Information supplied:
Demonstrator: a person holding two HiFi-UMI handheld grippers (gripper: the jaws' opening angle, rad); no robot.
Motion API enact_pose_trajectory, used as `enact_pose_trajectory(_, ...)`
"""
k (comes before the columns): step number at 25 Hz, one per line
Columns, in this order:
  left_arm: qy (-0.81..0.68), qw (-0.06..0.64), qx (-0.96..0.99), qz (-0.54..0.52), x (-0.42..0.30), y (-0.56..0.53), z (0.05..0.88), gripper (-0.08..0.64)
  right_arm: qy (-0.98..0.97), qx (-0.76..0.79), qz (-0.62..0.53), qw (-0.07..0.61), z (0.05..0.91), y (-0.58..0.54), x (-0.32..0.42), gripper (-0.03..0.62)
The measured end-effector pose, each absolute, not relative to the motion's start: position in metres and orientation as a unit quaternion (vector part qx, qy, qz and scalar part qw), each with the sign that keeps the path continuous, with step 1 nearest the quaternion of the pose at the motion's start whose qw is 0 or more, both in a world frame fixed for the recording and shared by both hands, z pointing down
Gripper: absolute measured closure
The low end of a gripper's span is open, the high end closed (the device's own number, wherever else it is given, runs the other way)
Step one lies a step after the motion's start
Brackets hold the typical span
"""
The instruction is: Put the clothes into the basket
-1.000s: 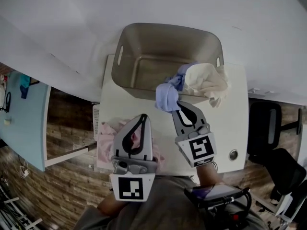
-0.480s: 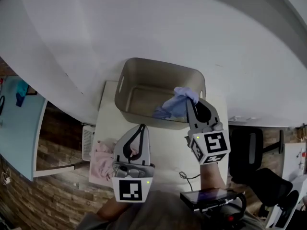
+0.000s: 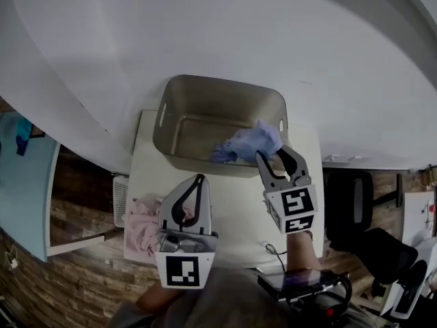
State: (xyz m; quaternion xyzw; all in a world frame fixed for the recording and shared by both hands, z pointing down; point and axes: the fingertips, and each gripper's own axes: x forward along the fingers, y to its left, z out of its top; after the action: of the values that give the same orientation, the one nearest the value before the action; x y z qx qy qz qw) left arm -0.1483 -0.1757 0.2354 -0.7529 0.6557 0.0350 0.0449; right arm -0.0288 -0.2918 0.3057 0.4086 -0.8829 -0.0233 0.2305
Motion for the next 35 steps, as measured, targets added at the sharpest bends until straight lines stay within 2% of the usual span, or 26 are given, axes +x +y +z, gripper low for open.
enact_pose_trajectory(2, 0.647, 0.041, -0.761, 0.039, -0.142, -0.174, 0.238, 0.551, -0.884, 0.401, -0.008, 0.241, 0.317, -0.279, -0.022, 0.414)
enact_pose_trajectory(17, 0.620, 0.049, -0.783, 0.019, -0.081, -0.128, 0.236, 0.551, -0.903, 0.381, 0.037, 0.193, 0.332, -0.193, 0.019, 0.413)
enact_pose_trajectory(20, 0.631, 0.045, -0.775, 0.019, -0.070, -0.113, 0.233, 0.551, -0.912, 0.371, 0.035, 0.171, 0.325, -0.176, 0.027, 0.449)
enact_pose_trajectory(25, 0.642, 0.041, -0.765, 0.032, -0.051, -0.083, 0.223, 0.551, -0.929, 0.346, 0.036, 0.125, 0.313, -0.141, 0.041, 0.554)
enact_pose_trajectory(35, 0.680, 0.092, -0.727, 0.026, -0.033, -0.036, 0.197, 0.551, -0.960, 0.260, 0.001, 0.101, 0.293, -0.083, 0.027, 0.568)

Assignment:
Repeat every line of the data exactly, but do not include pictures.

Response:
Demonstrator: a person holding two HiFi-UMI handheld grippers (gripper: the jaws' opening angle, rad); no robot.
Motion API enact_pose_trajectory, used as `enact_pose_trajectory(_, ...)`
"""
k (comes before the columns): step number at 25 Hz, one per line
Columns, in this order:
  left_arm: qy (-0.81..0.68), qw (-0.06..0.64), qx (-0.96..0.99), qz (-0.54..0.52), x (-0.42..0.30), y (-0.56..0.53), z (0.05..0.88), gripper (-0.08..0.64)
  right_arm: qy (-0.98..0.97), qx (-0.76..0.79), qz (-0.62..0.53), qw (-0.07..0.61), z (0.05..0.91), y (-0.58..0.54), x (-0.32..0.42), gripper (-0.03..0.62)
The measured end-effector pose, each absolute, not relative to the motion's start: position in metres and orientation as a unit quaternion (vector part qx, qy, qz and scalar part qw), each with the sign that keeps the path continuous, with step 1 nearest the quaternion of the pose at the motion's start whose qw is 0 or more, both in a world frame fixed for the recording and shared by both hands, z pointing down
Gripper: absolute measured closure
The low end of a gripper's span is open, the high end closed (the device's own number, wherever else it is given, runs the other way)
Step one lies a step after the motion's start
Brackets hold the typical span
"""
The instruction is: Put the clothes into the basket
-1.000s: 
-0.480s: 
+0.000s: 
State: (xyz m; quaternion xyzw; all in a world frame fixed for the recording and shared by both hands, z pointing down; point and axes: the fingertips, and each gripper's own axes: x forward along the fingers, y to its left, z out of its top; after the action: of the values that give the same orientation, the one nearest the value before the action; x y z qx qy qz qw) left arm -0.1483 -0.1757 0.2354 -0.7529 0.6557 0.0350 0.0449; right arm -0.0288 -0.2918 0.3057 0.4086 -0.8829 -0.0233 0.2305
Motion for the next 35 steps, as measured, targets added at the sharpest bends until straight lines stay within 2% of the usual span, or 26 are given, axes +x +y +z, gripper low for open.
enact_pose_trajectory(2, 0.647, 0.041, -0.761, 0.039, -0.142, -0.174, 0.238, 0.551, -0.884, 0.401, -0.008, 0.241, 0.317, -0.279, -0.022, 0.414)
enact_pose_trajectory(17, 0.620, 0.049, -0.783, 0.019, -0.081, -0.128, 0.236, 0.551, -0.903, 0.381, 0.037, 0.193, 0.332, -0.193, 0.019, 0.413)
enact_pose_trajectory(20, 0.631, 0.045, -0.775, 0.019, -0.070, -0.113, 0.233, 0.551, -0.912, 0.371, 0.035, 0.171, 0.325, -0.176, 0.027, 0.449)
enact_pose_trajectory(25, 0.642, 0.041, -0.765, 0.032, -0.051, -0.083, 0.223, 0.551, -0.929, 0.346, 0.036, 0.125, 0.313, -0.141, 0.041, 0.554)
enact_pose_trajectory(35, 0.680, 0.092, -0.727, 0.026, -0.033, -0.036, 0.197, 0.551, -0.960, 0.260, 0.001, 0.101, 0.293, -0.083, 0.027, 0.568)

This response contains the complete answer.